### Exercise objective
The answer must consist of each line below that contains the word "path", copied in full.

### Collected data
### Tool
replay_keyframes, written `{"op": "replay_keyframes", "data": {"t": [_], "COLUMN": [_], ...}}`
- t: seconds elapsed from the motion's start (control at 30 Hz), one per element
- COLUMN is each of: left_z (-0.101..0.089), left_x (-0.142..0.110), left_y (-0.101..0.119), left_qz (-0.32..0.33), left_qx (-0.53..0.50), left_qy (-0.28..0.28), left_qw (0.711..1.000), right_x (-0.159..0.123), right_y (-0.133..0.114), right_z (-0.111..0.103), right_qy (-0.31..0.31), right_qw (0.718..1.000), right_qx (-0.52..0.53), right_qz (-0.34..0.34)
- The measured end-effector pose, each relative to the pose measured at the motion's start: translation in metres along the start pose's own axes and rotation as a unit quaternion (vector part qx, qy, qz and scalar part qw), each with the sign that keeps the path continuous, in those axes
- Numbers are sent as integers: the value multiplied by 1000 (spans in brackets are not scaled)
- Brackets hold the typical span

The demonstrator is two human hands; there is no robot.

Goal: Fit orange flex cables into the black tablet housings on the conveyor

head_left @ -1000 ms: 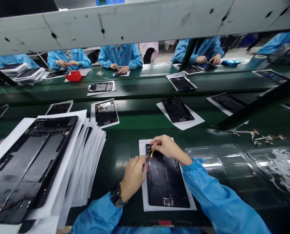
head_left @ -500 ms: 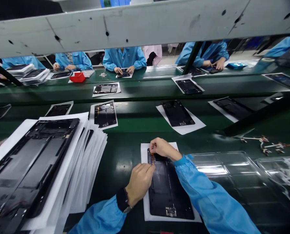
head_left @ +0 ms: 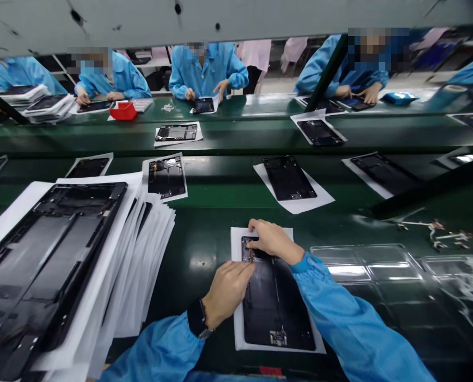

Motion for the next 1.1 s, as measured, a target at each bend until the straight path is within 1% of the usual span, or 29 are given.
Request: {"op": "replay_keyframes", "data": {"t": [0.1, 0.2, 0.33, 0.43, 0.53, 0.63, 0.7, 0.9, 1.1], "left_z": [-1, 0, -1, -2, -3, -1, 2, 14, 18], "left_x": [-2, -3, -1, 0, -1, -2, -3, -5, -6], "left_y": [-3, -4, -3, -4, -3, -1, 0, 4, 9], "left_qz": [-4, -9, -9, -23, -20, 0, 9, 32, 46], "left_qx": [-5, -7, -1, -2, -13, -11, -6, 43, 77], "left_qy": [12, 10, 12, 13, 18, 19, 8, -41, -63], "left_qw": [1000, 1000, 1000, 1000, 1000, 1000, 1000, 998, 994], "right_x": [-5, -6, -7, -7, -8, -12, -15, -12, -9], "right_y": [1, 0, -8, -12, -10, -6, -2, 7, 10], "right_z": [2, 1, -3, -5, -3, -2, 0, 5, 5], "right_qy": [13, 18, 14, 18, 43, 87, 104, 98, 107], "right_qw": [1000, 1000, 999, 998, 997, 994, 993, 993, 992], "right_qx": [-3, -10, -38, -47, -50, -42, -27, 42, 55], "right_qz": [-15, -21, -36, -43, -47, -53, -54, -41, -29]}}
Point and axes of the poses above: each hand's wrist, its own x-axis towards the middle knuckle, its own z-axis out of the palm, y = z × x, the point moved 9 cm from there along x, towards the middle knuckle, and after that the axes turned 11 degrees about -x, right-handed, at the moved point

### Response box
- The measured end-effector pose, each relative to the pose measured at the motion's start: translation in metres along the start pose's own axes and rotation as a unit quaternion (vector part qx, qy, qz and scalar part qw), each with the sign that keeps the path continuous, in those axes
Motion for the next 1.1 s, as measured, a target at each bend until the straight path is within 1% of the usual span, or 29 are given.

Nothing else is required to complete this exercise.